Il doppio mondo, dionisiaco, e' l'unica alternativa, al mondo dietro il mondo, apollineo. Se non vuoi, chimere metafisiche, e non puoi, volere il nulla, allora, per esclusione, vuoi cio' che c'e', vuoi riplasmare il cosmo in un suo ciclo successivo. Non vuoi che oltre il velo del non ancora rivelato ci sia il diverso, ma che ci sia l'uguale, desiderato sotto il segno del desiderio.
Si tratta di affermare che il desiderio, il vero desiderio nel cuore di un uomo, non puo' essere tolto da un oggetto, o da una filosofia della rassegnazione, ma solo, infinitamente, da un'altro uomo, altro uomo che agira' in corrispondenza e in servizio al nostro, presente, desiderio, solo se lui ha liberamente in se', lo stesso identico desiderio. Per questo, il superuomo vorrebbe vivere infinitamente e infinite volte la propria vita, nonostante tutto il dolore che questo comporterebbe. Non si tratta, di trovare una risposta alla precarieta' dell'essere, alla morte propria, che e' il falso problema dei falsi problemi, l'assurdita' stessa della metafisica. Ma una risposta alla precarieta' del divenire, alla morte dell'altro (e quindi al lutto come unica esperienza reale possibile della morte).

Se il passato non diviene, non tutto diviene. Se non tutto diviene, non c'e' salvezza per l'uomo.

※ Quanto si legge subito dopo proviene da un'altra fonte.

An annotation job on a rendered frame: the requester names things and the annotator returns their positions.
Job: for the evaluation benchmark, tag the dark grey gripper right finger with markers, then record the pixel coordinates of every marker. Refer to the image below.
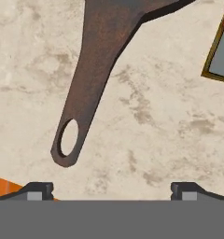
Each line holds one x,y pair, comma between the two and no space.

Che e' salvezza dalla salvezza, salvezza nonostante l'inevitabilita' e la certezza della salvezza; salvezza nonostante il fatto che la vita, reale e corporea, in noi, scegliera', e sceglierebbe, sempre e comunque di vivere e di vivere ancora, nonostante tutta l'immensita' del dolore.

E anche chi si suicida, si suicida sempre contro la vita, e non mai contro la volonta' di vivere.


Per quello che ho letto, Nietzche è assolutamente antimetafisico, quindi rigetto le accuse che mi ha portato Ipazia.
Nemmeno mi soffermerei così tanto sui cicli cosmici, il meccanicismo di Nietzche è dovuto come già detto da Ipazia dal fatto che è un autore dell'800.
E di fatto la sua filosofia non sa che farsene di quei principi fisici, in quanto è una filosofia della volontà.
Una volontà liberatrice della storia anzitutto come almeno Jacopus concorda con me.
Penso che egli cercasse di inventare una nuova etica, completamente umana, e che e non lasciasse alcuno spazio a qualsiasi metafora, allegoria, anagogia.
Il discorso di Nice non è il mio, ma un potentissimo propellente anzitutto agli errori dellla metafisica, ma sopratutto alla creazione di un nuovo dio, come egli si chiamerà firmandosi Cristo.
Infatti questo trasformazione richiama a fondo kierkegaard, di cui gadamer ci aveva dato un video bellissimo in quel della rai e che ho postato nel 3d aperto da koba.
Come a dire che l'antimetafisica di Nietzche apre necessariamente a Kierkegaard.
(e quindi di nuovo san agostino, boezio e platone).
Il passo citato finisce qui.